RL-finetuning LLMs from on- and off-policy data with a single algorithm
Yunhao Tang, Taco Cohen, David W. Zhang, Michal Valko, Rémi Munos
TL;DR
This work introduces Any-Generation Reward Optimization (AGRO), a unified RLHF-fine-tuning algorithm for LLMs that leverages generation consistency to enable learning from both on-policy and off-policy data. It derives variance-based loss functions from the consistency condition and provides gradient decompositions that include pathwise and likelihood-ratio components, ensuring convergence to the optimal policy $\pi^*$. The authors propose off-policy and on-policy AGRO variants, with token-level implementations and variance-reduction techniques, and demonstrate competitive gains on a mathematics reasoning benchmark (MATH) using an 8B Llama-3 model.
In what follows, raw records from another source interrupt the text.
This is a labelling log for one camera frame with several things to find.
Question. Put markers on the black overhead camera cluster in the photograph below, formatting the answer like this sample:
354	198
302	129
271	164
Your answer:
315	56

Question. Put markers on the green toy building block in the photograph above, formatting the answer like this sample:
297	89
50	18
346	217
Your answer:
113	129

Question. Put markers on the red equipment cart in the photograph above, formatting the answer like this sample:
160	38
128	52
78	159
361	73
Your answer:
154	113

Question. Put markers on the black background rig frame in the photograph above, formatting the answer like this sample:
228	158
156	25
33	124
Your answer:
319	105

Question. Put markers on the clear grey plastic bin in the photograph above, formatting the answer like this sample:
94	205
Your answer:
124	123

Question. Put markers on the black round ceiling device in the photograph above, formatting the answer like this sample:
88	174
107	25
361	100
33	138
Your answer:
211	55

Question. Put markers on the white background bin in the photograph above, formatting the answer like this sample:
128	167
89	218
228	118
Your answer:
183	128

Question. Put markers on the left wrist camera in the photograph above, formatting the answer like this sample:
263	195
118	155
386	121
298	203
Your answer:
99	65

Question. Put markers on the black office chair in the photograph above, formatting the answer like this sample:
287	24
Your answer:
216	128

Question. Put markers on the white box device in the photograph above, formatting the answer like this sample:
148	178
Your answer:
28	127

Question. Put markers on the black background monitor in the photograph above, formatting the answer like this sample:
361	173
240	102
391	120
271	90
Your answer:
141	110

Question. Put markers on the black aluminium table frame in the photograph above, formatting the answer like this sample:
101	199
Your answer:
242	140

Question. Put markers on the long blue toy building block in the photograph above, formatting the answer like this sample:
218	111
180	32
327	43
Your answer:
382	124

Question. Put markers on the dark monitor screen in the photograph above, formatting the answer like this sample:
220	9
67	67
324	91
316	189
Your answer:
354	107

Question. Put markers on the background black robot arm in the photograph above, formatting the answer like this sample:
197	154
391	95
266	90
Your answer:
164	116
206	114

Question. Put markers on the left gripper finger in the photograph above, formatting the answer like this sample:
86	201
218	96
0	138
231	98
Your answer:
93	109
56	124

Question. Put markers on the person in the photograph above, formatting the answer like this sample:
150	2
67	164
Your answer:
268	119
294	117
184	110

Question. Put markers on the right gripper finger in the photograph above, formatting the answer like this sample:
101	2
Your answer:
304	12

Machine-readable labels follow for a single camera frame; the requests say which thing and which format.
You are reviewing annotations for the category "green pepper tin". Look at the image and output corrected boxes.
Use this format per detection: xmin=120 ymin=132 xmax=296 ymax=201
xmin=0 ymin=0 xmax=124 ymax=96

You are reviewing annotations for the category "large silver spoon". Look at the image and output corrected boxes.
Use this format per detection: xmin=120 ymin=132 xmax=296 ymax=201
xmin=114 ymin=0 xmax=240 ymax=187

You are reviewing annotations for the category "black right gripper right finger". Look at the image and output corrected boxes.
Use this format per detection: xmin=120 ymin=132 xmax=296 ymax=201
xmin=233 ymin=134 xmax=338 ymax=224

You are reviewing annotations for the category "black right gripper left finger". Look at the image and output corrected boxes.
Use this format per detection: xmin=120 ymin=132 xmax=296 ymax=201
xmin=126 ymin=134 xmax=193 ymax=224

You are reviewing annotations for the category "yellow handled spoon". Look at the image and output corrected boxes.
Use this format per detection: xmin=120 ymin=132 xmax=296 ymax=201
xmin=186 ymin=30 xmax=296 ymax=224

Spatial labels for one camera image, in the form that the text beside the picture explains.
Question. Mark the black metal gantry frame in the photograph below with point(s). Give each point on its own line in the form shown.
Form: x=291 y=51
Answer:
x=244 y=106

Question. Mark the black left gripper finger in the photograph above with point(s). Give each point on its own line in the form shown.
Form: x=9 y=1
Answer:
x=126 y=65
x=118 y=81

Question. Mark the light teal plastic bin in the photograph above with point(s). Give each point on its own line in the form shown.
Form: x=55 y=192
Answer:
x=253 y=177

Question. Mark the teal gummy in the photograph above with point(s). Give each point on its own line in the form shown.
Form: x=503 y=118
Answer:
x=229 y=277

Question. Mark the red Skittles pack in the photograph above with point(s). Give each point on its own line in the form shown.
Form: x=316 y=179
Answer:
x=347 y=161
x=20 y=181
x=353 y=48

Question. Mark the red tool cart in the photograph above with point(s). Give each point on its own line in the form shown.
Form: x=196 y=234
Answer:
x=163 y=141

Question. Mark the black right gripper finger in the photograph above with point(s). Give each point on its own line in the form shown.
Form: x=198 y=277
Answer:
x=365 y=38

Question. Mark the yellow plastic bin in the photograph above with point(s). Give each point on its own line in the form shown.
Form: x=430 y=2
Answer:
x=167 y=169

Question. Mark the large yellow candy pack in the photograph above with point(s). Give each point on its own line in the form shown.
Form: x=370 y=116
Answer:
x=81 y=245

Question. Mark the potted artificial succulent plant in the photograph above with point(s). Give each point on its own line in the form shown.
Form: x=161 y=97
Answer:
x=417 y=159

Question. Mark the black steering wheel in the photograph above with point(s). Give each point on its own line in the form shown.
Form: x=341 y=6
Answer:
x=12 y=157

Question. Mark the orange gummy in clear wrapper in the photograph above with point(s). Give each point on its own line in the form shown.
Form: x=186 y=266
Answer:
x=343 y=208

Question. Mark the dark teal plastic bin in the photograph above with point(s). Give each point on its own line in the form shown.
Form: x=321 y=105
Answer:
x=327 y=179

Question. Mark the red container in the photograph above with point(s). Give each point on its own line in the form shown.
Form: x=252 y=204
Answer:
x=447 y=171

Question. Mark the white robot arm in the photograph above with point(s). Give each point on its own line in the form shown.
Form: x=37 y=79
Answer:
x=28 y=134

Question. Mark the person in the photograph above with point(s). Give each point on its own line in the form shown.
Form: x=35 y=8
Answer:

They also compare against KL-regularized policy gradient, showing AGRO's superior convergence properties and KL-efficiency in off-policy settings, while discussing limitations and future work on stability and importance sampling for broader applicability.
Abstract
We introduce a novel reinforcement learning algorithm (AGRO, for Any-Generation Reward Optimization) for fine-tuning large-language models. AGRO leverages the concept of generation consistency, which states that the optimal policy satisfies the notion of consistency across any possible generation of the model. We derive algorithms that find optimal solutions via the sample-based policy gradient and provide theoretical guarantees on their convergence. Our experiments demonstrate the effectiveness of AGRO in both on-policy and off-policy settings, showing improved performance on the mathematical reasoning dataset over baseline algorithms.